Quand l’art et la musique deviennent une forme puissante de résistance contre le terrorisme et l’extrémisme, c’est ce que raconte Jimmy Keyrouz dans Le dernier piano. Adapté de son court-métrage multi-récompensé Nocturne in Black, le réalisateur propose un premier long-métrage émouvant et engagé.
Karim (Tarek Yaacoub), un pianiste de talent, a l’opportunité unique de passer une audition à Vienne. La guerre en Syrie et les restrictions imposées bouleversent ses projets et la survie devient un enjeu de tous les jours. Son piano constitue alors sa seule chance pour s’enfuir de cet enfer. Lorsque ce dernier est détruit par l’État Islamique, Karim n’a plus qu’une idée en tête : trouver les pièces pour réparer son instrument. Un long voyage commence pour retrouver sa liberté.
Un film sans artifice
Loin des blockbuster américains, Jimmy Keyrouz présente un thriller vraisemblable. Les prises de vues ont été réalisées en décor réel directement en Irak. Sans tête d’affiche au casting, les comédiens rendent le récit réaliste et contribuent à l’aspect quasi documentaire du film. Le dernier piano est un film à aucun moment prétentieux ou spectaculaire. Il n’a qu’une seule volonté : son propos pacifiste, libérateur et artistique.
Jimmy Keyrouz explique dans l’interview disponible sur l’édition physique faite par Blaq Out s’être inspiré de faits réels. Le long-métrage est jonché d’anecdotes qui permettent de développer le background de l’État Islamique. Celles-ci donnent également lieu aux développements des arcs narratifs des personnages secondaires. En effet, bien que la principale storyline soit celle du piano, on découvre une ribambelle d’intrigues secondaires. Elles contribuent à l’histoire et au propos du récit.
Sans être un film de super-héros, Le dernier piano met en scène plusieurs personnages forts, dont celui de Maya (Sara Abi Kanaan). C’est un personnage révolutionnaire qui a été victime des violences de l’État Islamique. Ce qui est intéressant, toujours dans son traitement réaliste des évènements, c’est que son personnage est associé à son costume. Elle porte un treilli militaire et va donc à l’encontre de toutes les valeurs que veut imposer l’État Islamique. C’est une guerrière, dans le sens où elle utilise des armes à feu pour se battre.
Un même combat
Dans Le dernier piano, Jimmy Keyrouz interroge sans cesse la question de la violence et de la guerre au travers de ses personnages. Il crée par exemple un véritable dialogue entre Maya et Karim. Tandis qu’elle prend les armes, lui préfère se battre pour ses valeurs. Il fait de l’art et la musique ses armes de prédilection. Dès lors, on se rend compte que la majorité des personnages ne comprennent pas cet outsider qui incarne la figure de l’artiste. On découvre une société victime et traumatisée voulant à tout prix se venger. Jimmy Keyrouz semble nous inviter à une réflexion sur ce débat plus qu’intéressant, mais surtout complexe.

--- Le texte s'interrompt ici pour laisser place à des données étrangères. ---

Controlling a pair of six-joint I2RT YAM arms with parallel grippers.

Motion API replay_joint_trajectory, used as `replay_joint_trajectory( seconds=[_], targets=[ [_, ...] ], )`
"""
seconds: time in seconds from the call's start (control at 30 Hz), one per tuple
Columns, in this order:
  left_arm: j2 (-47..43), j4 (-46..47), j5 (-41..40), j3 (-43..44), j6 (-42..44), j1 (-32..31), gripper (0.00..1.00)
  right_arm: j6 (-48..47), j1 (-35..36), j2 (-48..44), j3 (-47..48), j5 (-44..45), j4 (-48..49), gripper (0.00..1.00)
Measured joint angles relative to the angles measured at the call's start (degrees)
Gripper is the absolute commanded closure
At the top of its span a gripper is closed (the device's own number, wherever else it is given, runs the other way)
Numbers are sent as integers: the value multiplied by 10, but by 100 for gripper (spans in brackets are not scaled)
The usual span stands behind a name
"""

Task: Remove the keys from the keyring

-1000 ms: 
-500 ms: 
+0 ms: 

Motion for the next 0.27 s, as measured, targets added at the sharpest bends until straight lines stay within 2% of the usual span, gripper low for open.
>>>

Ce qui est sûr, c’est que l’œuvre de Jimmy Keyrouz permet de mettre en lumière de véritables enjeux concernant la liberté et la place de l’art dans la société. Il semble interroger sur la manière d’affronter une censure et une privation des libertés individuelles et aussi de l’art sous quelque forme soit-il. Le dernier piano est un film humble et engagé, porté par un réalisateur talentueux.
Le dernier piano est disponible en DVD depuis le 23 août 2022.
Avis
Le dernier piano est un long-métrage engagé et courageux. Jimmy Keyrouz s'approprie des codes de narration "classiques" en les rendant "réaliste" au travers de ses personnages. Sa mise en scène et ses intentions de réalisations rendent le film vraisemblable et invitent à la reflexion.